## WHAT TO PRODUCE
Look below for the line with "locate the blue", then give it again exactly, along with every line that comes after it, the final line included.

## TASK DATA
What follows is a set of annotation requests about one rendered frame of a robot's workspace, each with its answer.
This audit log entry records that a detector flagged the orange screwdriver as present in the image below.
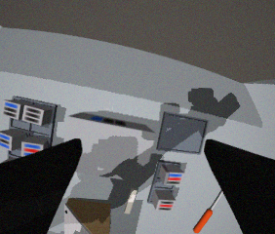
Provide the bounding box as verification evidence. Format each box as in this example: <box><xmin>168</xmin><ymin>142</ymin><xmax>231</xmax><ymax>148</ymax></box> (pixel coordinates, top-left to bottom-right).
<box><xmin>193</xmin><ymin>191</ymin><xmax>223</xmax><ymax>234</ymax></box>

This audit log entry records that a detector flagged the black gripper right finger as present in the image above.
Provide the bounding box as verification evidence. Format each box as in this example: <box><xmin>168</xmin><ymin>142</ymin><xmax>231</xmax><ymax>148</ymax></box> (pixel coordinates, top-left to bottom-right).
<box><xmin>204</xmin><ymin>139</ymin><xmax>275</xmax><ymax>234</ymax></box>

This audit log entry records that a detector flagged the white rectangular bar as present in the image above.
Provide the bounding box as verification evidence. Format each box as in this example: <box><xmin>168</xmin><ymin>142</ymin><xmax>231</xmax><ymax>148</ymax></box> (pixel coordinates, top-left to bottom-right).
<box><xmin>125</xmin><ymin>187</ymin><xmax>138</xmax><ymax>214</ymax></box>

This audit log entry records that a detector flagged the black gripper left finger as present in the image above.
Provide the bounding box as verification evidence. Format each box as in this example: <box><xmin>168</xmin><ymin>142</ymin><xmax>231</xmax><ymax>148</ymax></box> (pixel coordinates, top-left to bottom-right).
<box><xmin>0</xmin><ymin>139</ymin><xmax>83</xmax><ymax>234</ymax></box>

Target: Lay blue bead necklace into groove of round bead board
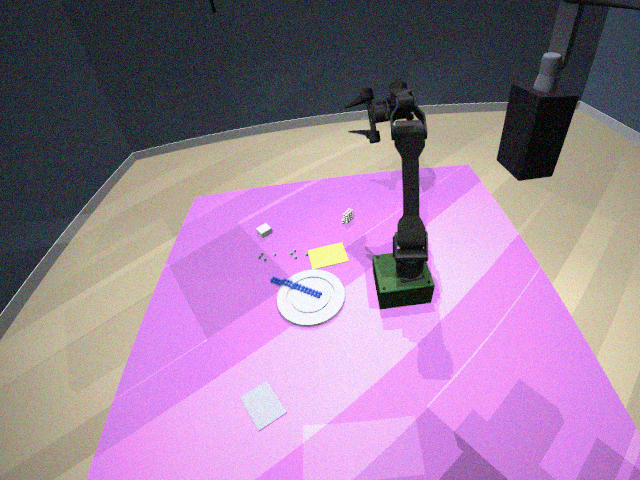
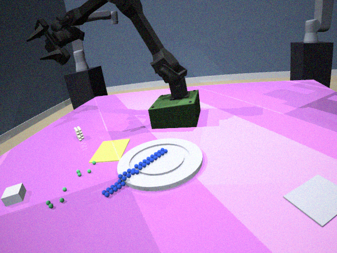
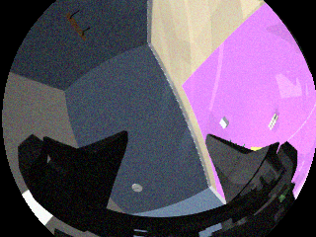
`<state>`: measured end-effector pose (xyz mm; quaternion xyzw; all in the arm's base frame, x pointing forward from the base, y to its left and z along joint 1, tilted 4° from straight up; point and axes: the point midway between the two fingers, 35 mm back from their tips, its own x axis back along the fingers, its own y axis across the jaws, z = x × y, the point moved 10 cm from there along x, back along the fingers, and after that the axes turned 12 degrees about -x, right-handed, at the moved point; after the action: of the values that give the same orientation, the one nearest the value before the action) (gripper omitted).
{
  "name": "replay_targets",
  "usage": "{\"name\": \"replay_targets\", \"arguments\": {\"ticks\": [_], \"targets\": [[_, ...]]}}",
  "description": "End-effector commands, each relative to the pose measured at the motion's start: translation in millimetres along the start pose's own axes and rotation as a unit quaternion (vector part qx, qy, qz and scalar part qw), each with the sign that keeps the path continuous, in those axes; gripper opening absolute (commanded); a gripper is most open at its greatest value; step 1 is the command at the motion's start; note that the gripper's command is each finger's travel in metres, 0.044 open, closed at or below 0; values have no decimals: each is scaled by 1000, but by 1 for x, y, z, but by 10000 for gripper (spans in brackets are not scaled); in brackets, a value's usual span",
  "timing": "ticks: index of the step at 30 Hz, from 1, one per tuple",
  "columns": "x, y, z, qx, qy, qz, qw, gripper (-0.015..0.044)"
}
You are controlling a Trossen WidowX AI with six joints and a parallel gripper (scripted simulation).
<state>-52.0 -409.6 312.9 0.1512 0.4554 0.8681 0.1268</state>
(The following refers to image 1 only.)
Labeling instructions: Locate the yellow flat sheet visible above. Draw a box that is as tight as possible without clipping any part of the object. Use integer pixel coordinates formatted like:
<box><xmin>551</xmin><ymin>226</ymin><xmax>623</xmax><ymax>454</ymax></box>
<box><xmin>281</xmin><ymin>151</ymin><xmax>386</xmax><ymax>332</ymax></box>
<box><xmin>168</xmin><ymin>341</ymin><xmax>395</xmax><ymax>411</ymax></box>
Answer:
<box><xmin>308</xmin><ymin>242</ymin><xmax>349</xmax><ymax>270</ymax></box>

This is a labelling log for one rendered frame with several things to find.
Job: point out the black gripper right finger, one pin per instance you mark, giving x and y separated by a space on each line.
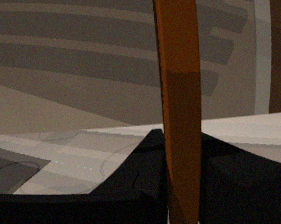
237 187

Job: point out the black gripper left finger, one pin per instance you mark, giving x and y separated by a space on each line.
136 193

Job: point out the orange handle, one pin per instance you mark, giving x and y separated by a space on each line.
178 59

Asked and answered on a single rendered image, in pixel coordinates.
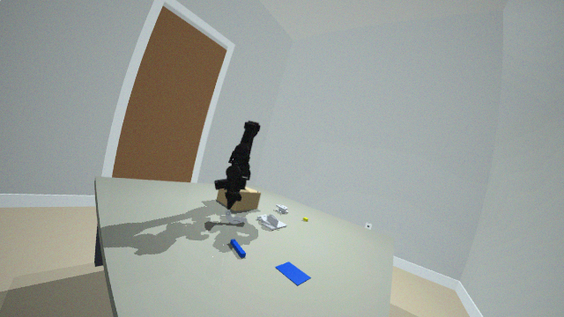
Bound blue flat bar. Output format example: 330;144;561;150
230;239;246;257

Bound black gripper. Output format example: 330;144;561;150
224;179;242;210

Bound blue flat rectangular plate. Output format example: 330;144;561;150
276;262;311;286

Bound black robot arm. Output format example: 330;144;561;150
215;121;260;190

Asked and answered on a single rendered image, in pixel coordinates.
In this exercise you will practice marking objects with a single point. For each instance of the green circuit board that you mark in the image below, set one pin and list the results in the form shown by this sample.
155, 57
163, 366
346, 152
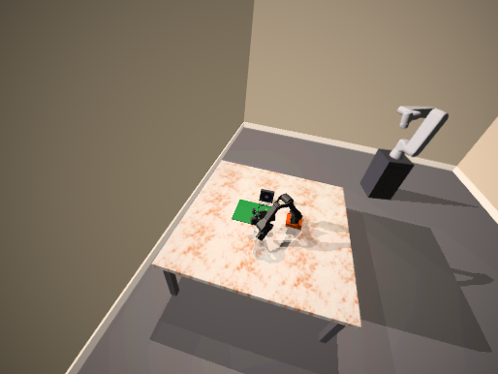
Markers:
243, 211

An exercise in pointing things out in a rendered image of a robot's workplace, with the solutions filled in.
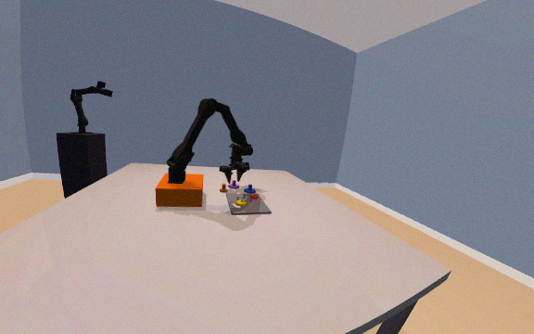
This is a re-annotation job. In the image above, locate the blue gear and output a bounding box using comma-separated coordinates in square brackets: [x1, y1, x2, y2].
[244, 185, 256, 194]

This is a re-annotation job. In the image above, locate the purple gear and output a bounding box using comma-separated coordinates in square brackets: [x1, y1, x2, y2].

## RESULT OF THE EXERCISE
This is a re-annotation job. In the image above, locate the blue gear and output a bounding box using comma-separated coordinates in square brackets: [x1, y1, x2, y2].
[244, 185, 256, 194]

This is a re-annotation job. In the image above, locate the purple gear and output a bounding box using comma-separated coordinates in square brackets: [x1, y1, x2, y2].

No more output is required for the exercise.